Despite the Consultation Paper’s statement that the consultation does not intend to consider such issues, we note that the Paper requests evidence on the effects of circumvention on a range of issues, such as cybersecurity, public safety, and the disclosure of personal information.Footnote 21 We would hope that these issues are considered in the consultation process and that a holistic approach is taken to the issues at stake and the effects of creating new TPM exceptions.
Fifth, any revisions to the TPM protections should be made with the least amount of disruption to the statutory scheme. The TPM provisions of the Copyright Act are a carefully crafted balance of providing the protection that rights holders need to operate in the digital environment while providing necessary exceptions for limited, specific purposes. New exceptions threaten that balanced scheme.

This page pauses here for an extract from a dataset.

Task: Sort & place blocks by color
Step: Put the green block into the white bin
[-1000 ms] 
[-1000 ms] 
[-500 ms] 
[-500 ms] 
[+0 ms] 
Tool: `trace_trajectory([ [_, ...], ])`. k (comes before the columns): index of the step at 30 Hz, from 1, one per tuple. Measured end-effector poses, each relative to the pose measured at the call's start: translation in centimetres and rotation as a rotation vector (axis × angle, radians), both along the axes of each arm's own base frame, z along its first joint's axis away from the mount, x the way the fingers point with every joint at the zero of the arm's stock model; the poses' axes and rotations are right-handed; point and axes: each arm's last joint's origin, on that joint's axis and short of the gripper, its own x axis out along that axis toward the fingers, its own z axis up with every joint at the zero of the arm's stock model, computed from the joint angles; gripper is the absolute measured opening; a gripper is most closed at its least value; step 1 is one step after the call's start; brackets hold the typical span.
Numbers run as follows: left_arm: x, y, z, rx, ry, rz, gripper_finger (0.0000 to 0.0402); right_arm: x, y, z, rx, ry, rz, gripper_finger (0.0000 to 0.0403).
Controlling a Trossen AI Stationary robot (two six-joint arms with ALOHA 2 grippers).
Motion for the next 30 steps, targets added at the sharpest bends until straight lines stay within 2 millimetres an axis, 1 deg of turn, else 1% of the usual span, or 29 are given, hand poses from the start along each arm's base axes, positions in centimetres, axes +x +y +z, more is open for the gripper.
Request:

Music Canada submits that there is no need for statutory amendment of the Copyright Act. As the Consultation Paper notes, “Section 41 of the Act sets out two Governor in Council (GiC) authorities to make regulations.”Footnote 22 Sec. 41.21 allows the GiC to make regulations limiting the scope of the TPM protections to the extent that it would unduly restrict competition in the aftermarket sector, which could encompass both repair and interoperability. The GiC is also empowered to make regulations limiting the scope of the prohibition on circumvention of TPMs for a wide range of specified purposes, including “any other relevant factor.”Footnote 23 As the Consultation Paper notes, this authority “also permits the GiC to make associated regulations to require the owner of the copyright in a work protected by a TPM to provide access to the work, and to “prescribe the manner in which, and the time within which, access is to be provided, as well as any conditions that the owner of the copyright is to comply with.”Footnote 24
Music Canada submits that any new exception is better accommodated through such regulations, rather than a statutory amendment, because they can be narrowly tailored and more easily revised over time to address specific concerns, while avoiding overbreadth or unintended consequences. By contrast, statutory amendments in the copyright realm can take upwards of a decade and do not allow the level of detailed specificity that regulations can provide.
Sixth and finally, Canada must ensure that any new exceptions do not conflict with Canada’s obligations to protect TPMs under the WIPO Treaties and trade agreements such as the Canada-United States-Mexico Agreement (CUSMA).
Music Canada thanks the Government for the opportunity to submit on these issues. We are happy to answer any questions or provide any further information that would be helpful.